The fun idea was Action Man, on night ops, sneaking in
through the chimney top, like Santa Claus, for a spot of B&E vandalism:
lewd graffiti on the wallpaper, drawers emptied, and dresses
and panties strewn about. Just kids messing around.
Mum doll wakes up in a fit and Dad doll is shouting at her
to shut the fuck up and calm the fuck down and throwing his fists around.
Broken china cups and plates and a black eye. The front door left
wide open as he leaves. Greta shrieked when she saw the work of art
in the playroom in the morning and weeping carefully rearranged
everything exactly how it was before.
“Where’s Greta? Mum asks, as Hans gobbles down
his soggy cornflakes and tea. “Playing with her doll’s house, probably,”
Hans replies with an angelic twinkle and smirk.
“Picnic today!” mother smiles.
Hans and Greta punch each other on the back seat as Mum concentrates on the road.
The car winds around the forest roads. Greta coos over the grazing ponies.
Hans is bored and looking out of the window for road-kill.
*.
The care home looks like a hospital.
“Why can’t we just go home?” Greta wails.
Hans is silent and beats up on a younger boy as soon as they arrive.
Sobs himself to sleep; a baby bawling in a cot on the other side of the ward.
The girls are all round Greta, interested in her clothes.
The pair are let out for the funeral, Greta thrusting Hans’s comforting hand away
as colleagues and distant relatives toss clumps of earth onto the descending coffin.

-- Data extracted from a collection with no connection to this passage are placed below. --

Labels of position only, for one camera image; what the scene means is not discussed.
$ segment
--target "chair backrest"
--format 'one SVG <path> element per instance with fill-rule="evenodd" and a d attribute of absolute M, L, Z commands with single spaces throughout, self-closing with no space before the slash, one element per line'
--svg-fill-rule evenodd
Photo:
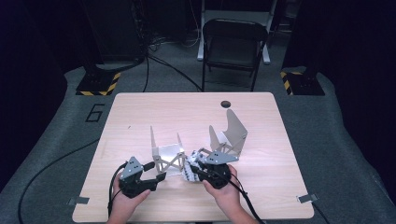
<path fill-rule="evenodd" d="M 253 21 L 233 21 L 213 19 L 207 21 L 203 28 L 204 41 L 210 36 L 224 36 L 265 42 L 268 32 L 264 26 Z"/>

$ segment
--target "table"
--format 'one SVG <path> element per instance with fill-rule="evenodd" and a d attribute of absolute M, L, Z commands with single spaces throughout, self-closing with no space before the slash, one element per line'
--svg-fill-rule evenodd
<path fill-rule="evenodd" d="M 299 203 L 307 194 L 290 140 L 275 98 L 269 92 L 168 92 L 119 93 L 92 159 L 77 204 L 76 222 L 106 222 L 110 179 L 116 169 L 135 156 L 142 164 L 152 161 L 150 126 L 157 146 L 177 143 L 177 134 L 190 155 L 201 147 L 210 149 L 209 125 L 227 130 L 226 108 L 247 128 L 239 161 L 232 162 L 238 178 L 263 219 L 311 218 L 311 203 Z M 155 169 L 143 173 L 151 179 Z M 241 197 L 241 203 L 248 206 Z M 166 177 L 157 190 L 135 210 L 130 221 L 191 222 L 227 220 L 201 182 L 185 181 L 181 175 Z"/>
<path fill-rule="evenodd" d="M 277 0 L 272 0 L 271 10 L 268 12 L 255 11 L 227 11 L 227 10 L 206 10 L 205 0 L 202 1 L 201 11 L 201 31 L 204 30 L 204 24 L 212 19 L 228 19 L 237 21 L 255 21 L 266 27 L 268 34 L 270 33 L 272 20 L 275 14 Z M 201 38 L 198 48 L 197 60 L 201 61 L 204 58 L 204 39 Z M 262 51 L 262 60 L 264 64 L 270 64 L 270 56 L 267 45 Z"/>

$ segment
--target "hand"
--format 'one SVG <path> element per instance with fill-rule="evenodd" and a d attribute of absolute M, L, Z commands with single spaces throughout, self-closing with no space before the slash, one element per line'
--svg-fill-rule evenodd
<path fill-rule="evenodd" d="M 120 175 L 118 174 L 113 182 L 113 208 L 111 210 L 110 218 L 108 219 L 108 224 L 115 224 L 115 223 L 126 223 L 128 219 L 134 213 L 136 207 L 141 204 L 150 194 L 150 190 L 146 189 L 136 197 L 130 199 L 127 196 L 123 195 L 120 191 Z"/>
<path fill-rule="evenodd" d="M 228 166 L 230 167 L 230 172 L 232 174 L 231 181 L 239 187 L 239 183 L 235 178 L 237 176 L 235 168 L 231 165 Z M 204 180 L 203 183 L 206 191 L 215 198 L 216 204 L 232 223 L 257 223 L 257 221 L 242 207 L 240 203 L 239 190 L 233 185 L 228 183 L 221 189 L 215 189 L 208 181 Z"/>

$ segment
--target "person's left hand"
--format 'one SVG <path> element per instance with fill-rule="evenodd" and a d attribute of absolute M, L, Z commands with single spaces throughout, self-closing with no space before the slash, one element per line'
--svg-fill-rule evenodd
<path fill-rule="evenodd" d="M 122 192 L 117 194 L 117 192 L 120 191 L 120 175 L 121 174 L 118 174 L 114 179 L 112 196 L 112 198 L 114 198 L 113 207 L 107 223 L 126 223 L 134 213 L 136 207 L 141 204 L 150 194 L 149 189 L 146 189 L 141 194 L 137 195 L 132 199 L 123 195 Z"/>

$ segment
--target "gray floor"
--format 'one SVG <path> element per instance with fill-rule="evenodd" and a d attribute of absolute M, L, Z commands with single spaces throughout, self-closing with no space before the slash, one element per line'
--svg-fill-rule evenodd
<path fill-rule="evenodd" d="M 396 207 L 387 197 L 376 171 L 343 126 L 332 83 L 319 74 L 325 96 L 286 94 L 279 72 L 287 43 L 286 35 L 276 35 L 269 49 L 271 64 L 261 65 L 255 91 L 269 91 L 275 96 L 308 192 L 319 196 L 317 205 L 331 223 L 396 223 Z M 196 60 L 197 49 L 197 45 L 186 48 L 180 44 L 163 44 L 151 53 L 201 85 L 202 64 Z M 147 65 L 144 62 L 122 72 L 116 89 L 109 96 L 76 96 L 75 89 L 83 75 L 83 69 L 65 74 L 68 90 L 63 104 L 0 194 L 0 223 L 18 223 L 21 193 L 37 172 L 100 137 L 115 95 L 144 89 Z M 197 90 L 171 68 L 149 61 L 146 91 Z M 246 90 L 210 84 L 207 91 Z M 97 107 L 103 110 L 101 118 L 98 122 L 85 122 L 95 104 L 103 104 Z M 35 179 L 21 204 L 25 223 L 74 223 L 74 206 L 67 203 L 81 191 L 96 144 L 54 163 Z M 308 220 L 269 220 L 268 223 L 325 222 L 316 211 Z"/>

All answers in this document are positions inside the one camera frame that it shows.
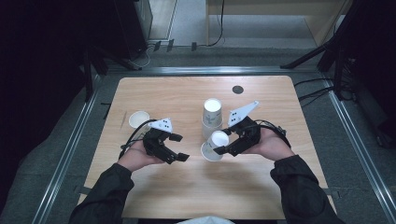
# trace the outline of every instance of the black sleeve
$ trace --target black sleeve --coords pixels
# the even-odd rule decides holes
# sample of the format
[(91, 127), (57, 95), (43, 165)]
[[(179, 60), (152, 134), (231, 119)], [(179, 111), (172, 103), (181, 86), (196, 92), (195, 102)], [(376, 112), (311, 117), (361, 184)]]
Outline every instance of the black sleeve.
[(125, 200), (134, 187), (131, 174), (117, 163), (104, 171), (85, 200), (73, 210), (69, 223), (122, 223)]
[(291, 223), (344, 223), (332, 210), (324, 190), (300, 156), (275, 162), (271, 177), (280, 187), (285, 218)]

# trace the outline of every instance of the white cup
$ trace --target white cup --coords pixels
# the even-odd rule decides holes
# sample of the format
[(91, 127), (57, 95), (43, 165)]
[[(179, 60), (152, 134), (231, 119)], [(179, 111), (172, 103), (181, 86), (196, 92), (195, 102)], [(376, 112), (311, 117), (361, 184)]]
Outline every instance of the white cup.
[(218, 127), (222, 123), (220, 100), (210, 98), (205, 101), (202, 121), (207, 127)]
[(204, 120), (202, 120), (202, 136), (204, 137), (204, 139), (208, 139), (214, 131), (220, 131), (221, 129), (222, 129), (222, 121), (221, 124), (218, 125), (217, 127), (209, 127), (206, 126)]
[[(129, 117), (129, 125), (134, 129), (138, 128), (142, 123), (149, 120), (149, 114), (146, 111), (136, 111), (134, 112), (131, 117)], [(142, 139), (143, 136), (150, 130), (148, 124), (144, 125), (142, 128), (134, 134), (133, 140)]]
[(201, 152), (208, 161), (220, 161), (223, 155), (219, 155), (213, 149), (216, 147), (225, 147), (230, 142), (227, 133), (215, 131), (210, 135), (206, 142), (201, 146)]

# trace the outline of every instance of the person's right hand
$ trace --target person's right hand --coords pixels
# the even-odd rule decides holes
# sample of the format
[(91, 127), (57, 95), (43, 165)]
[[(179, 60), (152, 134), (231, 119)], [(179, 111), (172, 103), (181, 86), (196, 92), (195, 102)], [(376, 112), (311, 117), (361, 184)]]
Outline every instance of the person's right hand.
[(261, 135), (260, 142), (244, 151), (243, 154), (259, 154), (271, 161), (278, 161), (295, 155), (273, 131), (262, 128)]

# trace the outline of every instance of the person's right arm
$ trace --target person's right arm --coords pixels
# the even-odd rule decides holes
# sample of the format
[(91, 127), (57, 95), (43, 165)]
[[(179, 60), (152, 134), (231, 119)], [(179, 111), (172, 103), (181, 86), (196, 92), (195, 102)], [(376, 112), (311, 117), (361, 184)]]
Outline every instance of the person's right arm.
[(335, 212), (311, 169), (274, 132), (262, 128), (259, 144), (245, 154), (259, 154), (274, 161), (271, 177), (279, 185), (288, 223), (344, 223)]

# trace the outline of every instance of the hand
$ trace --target hand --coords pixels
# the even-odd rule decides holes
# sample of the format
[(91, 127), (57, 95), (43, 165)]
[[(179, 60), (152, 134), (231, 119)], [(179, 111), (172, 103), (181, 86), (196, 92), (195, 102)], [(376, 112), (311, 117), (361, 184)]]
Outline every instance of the hand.
[(244, 154), (259, 154), (271, 161), (278, 161), (295, 155), (273, 131), (261, 128), (261, 135), (260, 142), (244, 151)]
[(149, 156), (143, 146), (143, 141), (137, 141), (128, 148), (117, 163), (133, 172), (147, 165), (163, 163), (163, 161), (154, 156)]

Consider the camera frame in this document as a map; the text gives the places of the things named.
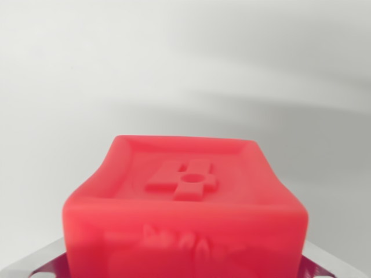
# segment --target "red object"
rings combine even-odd
[[[72,278],[295,278],[308,216],[253,141],[118,136],[63,222]]]

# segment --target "white wall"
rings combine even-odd
[[[62,236],[117,134],[257,140],[371,275],[370,1],[0,1],[0,268]]]

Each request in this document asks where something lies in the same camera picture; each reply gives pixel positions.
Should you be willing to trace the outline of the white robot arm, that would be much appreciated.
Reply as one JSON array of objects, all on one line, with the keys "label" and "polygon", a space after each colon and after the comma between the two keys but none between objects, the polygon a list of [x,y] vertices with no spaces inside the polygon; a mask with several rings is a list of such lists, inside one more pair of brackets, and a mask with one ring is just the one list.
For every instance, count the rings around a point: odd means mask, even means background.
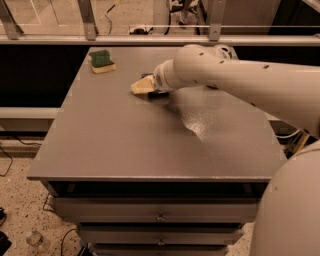
[{"label": "white robot arm", "polygon": [[[135,94],[215,86],[319,137],[320,67],[234,59],[223,46],[186,45],[152,74],[131,85]],[[276,171],[260,201],[250,256],[320,256],[320,141]]]}]

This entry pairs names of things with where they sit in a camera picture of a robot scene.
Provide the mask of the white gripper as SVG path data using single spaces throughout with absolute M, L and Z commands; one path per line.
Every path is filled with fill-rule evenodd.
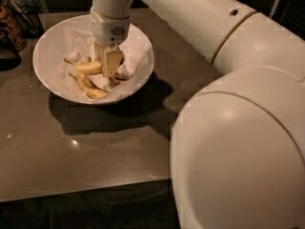
M 94 60 L 102 61 L 102 47 L 113 44 L 122 44 L 128 37 L 131 20 L 110 18 L 91 9 L 91 31 L 94 37 Z M 103 53 L 104 70 L 106 77 L 114 76 L 117 69 L 124 62 L 124 53 L 116 48 L 107 47 Z

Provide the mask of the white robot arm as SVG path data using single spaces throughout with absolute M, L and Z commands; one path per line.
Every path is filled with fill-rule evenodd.
M 127 35 L 132 0 L 92 0 L 92 31 Z M 142 0 L 221 77 L 172 131 L 181 229 L 305 229 L 305 49 L 301 38 L 235 0 Z

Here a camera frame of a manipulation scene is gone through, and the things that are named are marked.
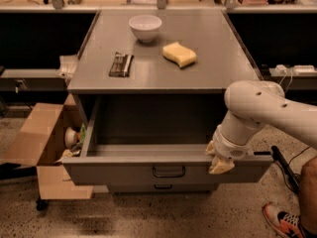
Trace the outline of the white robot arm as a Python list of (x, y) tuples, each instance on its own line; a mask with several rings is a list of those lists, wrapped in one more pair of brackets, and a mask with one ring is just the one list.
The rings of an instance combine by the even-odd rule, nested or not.
[(236, 160), (249, 156), (251, 140), (264, 125), (317, 148), (317, 107), (286, 99), (278, 83), (236, 81), (226, 89), (224, 100), (227, 113), (206, 148), (213, 157), (209, 174), (226, 173)]

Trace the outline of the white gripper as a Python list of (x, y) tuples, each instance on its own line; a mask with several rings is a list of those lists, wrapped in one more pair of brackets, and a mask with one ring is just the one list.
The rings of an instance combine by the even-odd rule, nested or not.
[(230, 171), (235, 167), (233, 161), (240, 160), (252, 153), (250, 144), (240, 146), (226, 139), (221, 132), (220, 125), (217, 126), (212, 141), (208, 143), (205, 150), (205, 154), (212, 157), (208, 169), (209, 175), (220, 175)]

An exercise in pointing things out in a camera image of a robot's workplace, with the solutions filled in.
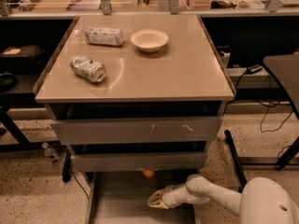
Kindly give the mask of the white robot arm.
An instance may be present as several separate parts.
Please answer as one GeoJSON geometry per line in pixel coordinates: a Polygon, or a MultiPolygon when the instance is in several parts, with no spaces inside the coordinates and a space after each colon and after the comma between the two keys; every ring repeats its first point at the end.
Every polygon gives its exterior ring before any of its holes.
{"type": "Polygon", "coordinates": [[[182,184],[155,191],[148,206],[171,209],[184,203],[206,203],[208,199],[239,217],[240,224],[299,224],[299,208],[290,194],[265,177],[251,179],[239,193],[213,184],[201,175],[189,175],[182,184]]]}

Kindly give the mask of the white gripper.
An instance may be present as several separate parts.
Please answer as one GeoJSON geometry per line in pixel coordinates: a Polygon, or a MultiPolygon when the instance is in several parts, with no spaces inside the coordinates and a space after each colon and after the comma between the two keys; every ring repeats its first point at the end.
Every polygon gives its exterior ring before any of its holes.
{"type": "Polygon", "coordinates": [[[148,206],[156,209],[176,208],[189,203],[193,196],[185,184],[166,186],[155,191],[148,200],[148,206]]]}

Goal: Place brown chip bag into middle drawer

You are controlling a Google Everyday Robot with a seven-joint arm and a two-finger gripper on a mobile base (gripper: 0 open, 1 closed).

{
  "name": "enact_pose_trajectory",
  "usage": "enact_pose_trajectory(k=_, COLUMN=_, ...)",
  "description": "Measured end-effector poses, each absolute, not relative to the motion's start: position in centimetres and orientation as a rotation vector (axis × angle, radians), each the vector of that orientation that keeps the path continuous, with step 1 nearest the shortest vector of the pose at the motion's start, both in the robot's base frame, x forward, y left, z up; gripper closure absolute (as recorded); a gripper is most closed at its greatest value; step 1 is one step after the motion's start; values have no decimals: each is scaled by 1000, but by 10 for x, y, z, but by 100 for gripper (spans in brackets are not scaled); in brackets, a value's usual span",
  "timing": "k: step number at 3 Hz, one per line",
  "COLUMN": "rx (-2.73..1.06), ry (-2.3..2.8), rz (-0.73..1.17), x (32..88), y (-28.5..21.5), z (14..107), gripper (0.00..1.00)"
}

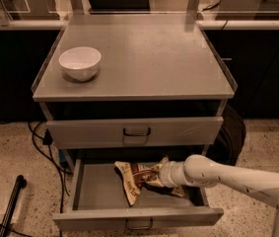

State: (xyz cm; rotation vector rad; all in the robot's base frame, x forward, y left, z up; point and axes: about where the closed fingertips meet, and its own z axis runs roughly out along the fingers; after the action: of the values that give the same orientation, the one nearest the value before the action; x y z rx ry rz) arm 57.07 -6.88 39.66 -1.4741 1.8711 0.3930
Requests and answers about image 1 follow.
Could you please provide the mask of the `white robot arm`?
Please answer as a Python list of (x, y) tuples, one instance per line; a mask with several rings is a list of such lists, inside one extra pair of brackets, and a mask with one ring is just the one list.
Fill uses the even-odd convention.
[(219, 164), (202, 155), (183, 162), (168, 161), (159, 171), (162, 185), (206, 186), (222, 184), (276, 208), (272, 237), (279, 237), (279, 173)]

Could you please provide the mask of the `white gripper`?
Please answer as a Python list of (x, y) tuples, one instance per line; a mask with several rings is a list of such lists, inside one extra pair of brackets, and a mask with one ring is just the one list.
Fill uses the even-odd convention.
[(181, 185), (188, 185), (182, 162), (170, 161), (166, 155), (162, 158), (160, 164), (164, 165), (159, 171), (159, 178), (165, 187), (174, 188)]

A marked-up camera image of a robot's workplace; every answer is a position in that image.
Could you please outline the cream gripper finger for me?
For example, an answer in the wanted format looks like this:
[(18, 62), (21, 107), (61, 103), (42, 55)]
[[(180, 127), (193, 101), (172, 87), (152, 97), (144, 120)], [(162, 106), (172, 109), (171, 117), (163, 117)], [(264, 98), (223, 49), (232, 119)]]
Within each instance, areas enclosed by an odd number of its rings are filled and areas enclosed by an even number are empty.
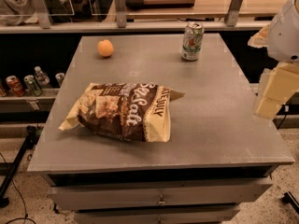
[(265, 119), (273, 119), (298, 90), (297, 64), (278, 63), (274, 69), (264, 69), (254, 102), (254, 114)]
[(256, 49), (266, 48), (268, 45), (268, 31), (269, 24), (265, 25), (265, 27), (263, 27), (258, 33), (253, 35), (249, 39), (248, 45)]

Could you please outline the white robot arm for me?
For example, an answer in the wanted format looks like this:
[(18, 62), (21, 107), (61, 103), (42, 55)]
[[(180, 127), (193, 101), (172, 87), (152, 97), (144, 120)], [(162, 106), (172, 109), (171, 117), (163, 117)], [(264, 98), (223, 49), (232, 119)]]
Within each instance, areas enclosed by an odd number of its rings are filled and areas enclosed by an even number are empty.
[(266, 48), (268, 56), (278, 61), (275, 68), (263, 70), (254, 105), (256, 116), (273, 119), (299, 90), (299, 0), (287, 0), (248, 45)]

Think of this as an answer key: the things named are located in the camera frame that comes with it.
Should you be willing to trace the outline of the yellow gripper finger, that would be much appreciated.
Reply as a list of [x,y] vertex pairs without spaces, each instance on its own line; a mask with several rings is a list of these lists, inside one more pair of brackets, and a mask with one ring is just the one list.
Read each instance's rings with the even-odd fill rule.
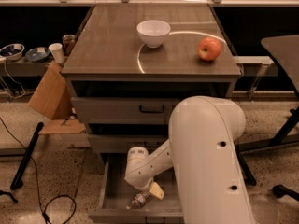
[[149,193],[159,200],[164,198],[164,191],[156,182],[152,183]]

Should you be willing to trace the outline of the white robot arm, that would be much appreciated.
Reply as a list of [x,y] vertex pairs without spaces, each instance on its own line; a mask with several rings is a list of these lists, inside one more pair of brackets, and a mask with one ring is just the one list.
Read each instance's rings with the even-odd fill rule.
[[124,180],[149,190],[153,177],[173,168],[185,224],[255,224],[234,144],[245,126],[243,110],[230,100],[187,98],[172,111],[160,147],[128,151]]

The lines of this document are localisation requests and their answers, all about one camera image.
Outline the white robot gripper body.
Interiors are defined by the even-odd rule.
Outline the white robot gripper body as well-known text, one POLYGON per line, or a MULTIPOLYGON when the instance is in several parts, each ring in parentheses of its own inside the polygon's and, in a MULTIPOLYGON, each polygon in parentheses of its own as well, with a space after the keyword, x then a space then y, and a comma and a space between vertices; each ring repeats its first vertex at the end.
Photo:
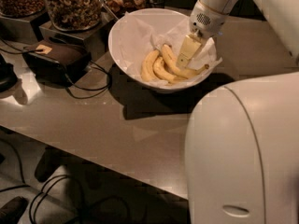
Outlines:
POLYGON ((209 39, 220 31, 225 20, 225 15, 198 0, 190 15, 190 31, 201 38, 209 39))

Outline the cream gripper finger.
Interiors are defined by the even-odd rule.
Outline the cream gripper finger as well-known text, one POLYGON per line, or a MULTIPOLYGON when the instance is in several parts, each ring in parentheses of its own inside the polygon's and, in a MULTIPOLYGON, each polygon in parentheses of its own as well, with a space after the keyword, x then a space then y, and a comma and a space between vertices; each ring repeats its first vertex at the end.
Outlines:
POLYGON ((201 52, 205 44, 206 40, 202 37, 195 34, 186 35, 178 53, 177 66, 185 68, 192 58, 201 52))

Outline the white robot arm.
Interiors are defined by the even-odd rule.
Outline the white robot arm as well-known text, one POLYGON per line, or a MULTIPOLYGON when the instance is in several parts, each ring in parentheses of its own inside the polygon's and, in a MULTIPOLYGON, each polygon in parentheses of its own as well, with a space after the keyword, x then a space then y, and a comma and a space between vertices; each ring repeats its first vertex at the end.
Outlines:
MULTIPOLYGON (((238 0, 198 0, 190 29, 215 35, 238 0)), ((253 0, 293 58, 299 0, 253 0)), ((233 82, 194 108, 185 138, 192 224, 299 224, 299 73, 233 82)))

“You trashed my doll’s house,’ she whispers hissingly into her brother’s ear.
III Gas
Mike screeches into the gas station like Marlon Brando.
He doesn’t say it is a stick-up. The gun is shaking
violently in his unsure grip and the Goth girl on the cash-register
has frozen and pissed herself. He legs it.
She is already on the blower to the cops.
They are no Bonnie and Clyde.
Song #3 Piper Alpha Gas Workers Requiem Chorus
—-“The sacrifices of God are a broken spirit.” Psalm 51
We are the Piper Alpha crew.
We’re alphas to a man.
We pipe the gas out of the sea
and pump it to the land.
We are the alpha piper crew.
We hunt a microscopic prey,
for you to burn in homely hearths
to warm your winter days.
We take a boat from Aberdeen
across the cold gray sea.
Our muscles and tattoos are seen
by every lass we lay
Our bones are made of granite.
Our skin is soaked in tar.
We breathe a toxic fiery gas
that dragons all your cars.
We are Christ fallen
boring
into the underworld
and coming up
with stolen fire,
to quicken your dreary days.
We are the dead who died
for your sins,
not for pleasure or for pay,
not some poor sods on a sunken cruise-ship off on holiday.
We live in Sodom and Gomorrah
with salt sea all around.
We mine a prehistoric wood
to fuel your luxury.
We go out in a blaze of glorious blinding light,
the cold sea
and the carcass of a rig
our only grave,
as body bags are flown
by helicopter to Valhalla by Valkyries.
We are the ghost pied pipers.
We crawl out of the deep
on hand and knee over the weed-strewn
moonlit sand
to entertain your children on the net.